Call me something good.

Call me. Something good.

Call me something. Good.

This is not a poem 

This is not a poem

This is not a poem

More ways to see a wor(l)d

And this is not a poem.

Wednesday Mar 3 @ 11:07pm

Vivisectitude

by Rachel Stoker

Part I: Vitals, or Pre-Existing Conditions

 

POW: a gunshot signals the beginning of the race to the finishing line:

 N____( )N_____( )N_____( )N_________________.

 

An argument: Joetavius Stafford ran after the gun was fired, was shot three times in the back by an unquestionably armed officer.

 

“My brother threw his hands up. MARTA police shot him in the back. Pow. And my brother lying on the ground, just looking at me and I was looking at his gunshot wound.

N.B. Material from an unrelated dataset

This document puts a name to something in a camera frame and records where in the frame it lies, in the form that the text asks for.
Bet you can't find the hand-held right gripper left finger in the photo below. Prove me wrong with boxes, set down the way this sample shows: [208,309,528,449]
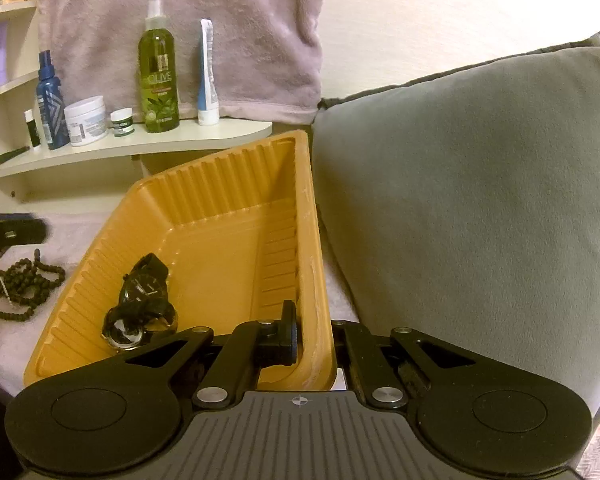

As I’m looking at that, MARTA police shot him two more times in the back.”

 

Prisoner of words: he said /he said:

Joetavius threw up his hands in worship,

reaching for the weapon of absence,

shot down and dying due to intentional random selection.

 

The crowds gathered, waiting to be accused.

 

A lesson in justice:

 

Scenario 1:

Suzie, Salley, and you skip to the playground only

To find two swings for the three of you.

Rock paper scissors has Suzie and Salley on the swings,

You watching, waiting for your turn.

Only, really, you are Suzie and Salley due to a necessary diagnosis

Of Multiple Personality Disorder, for which you never

Knew you had medication. So you sit, watching

Sally and Suzey swing back and forth, balanced

Only out of your objective perspective.

 

Scenario II:

 

Last week I found out that they grind up spent hens

Down the road from my house in the building painted

With sunny pastures and a picnicking family eating

Unspecified pie.

It’s okay. I only used to be wild.

A business celebrates cutting its losses.

Economically,

this is the best decision.

 

Scenario III:

I  is only as valuable as the referent behind it,

a subject is still subject to greater power complexes.

Foucault’s Panopticon is full of I’s.

 

 

Justice is for just us.

A gunshot signals the beginning of the finished line,

Always an issue of race.

 

—A.C.A.B.—

 

 

Part II: Vigil

 

Candlelight on the esplanade

Closest thing to stars since electricity

A dead boy on the banks of concrete,

We watch, wait for –what?

The mirror is short-sighted into immediacy:

Seeing the foreground, only.

The man with a gun shot the man he thought had a gun.

Chase the gunshot like a boomerang;

hunt the silence, reverse the motion.

Candlelight on the fade,

show me how to wax the wane:

I want to see you come back to me.

 

 

Part III: Versus

 

Playing chase, a barefoot forester of suburban lawns

I tripped, cutting my hand as my arms leapt  forward

The catch to my fall. Blood pulsed forth from my

Minor scrape: My heart did not quell the vessels,

keeping to its delivery schedule. No use crying

over spilled milk. Why worry about

A scab that will not scar? A few weeks later,

I could not tell if the cut was healed or hiding.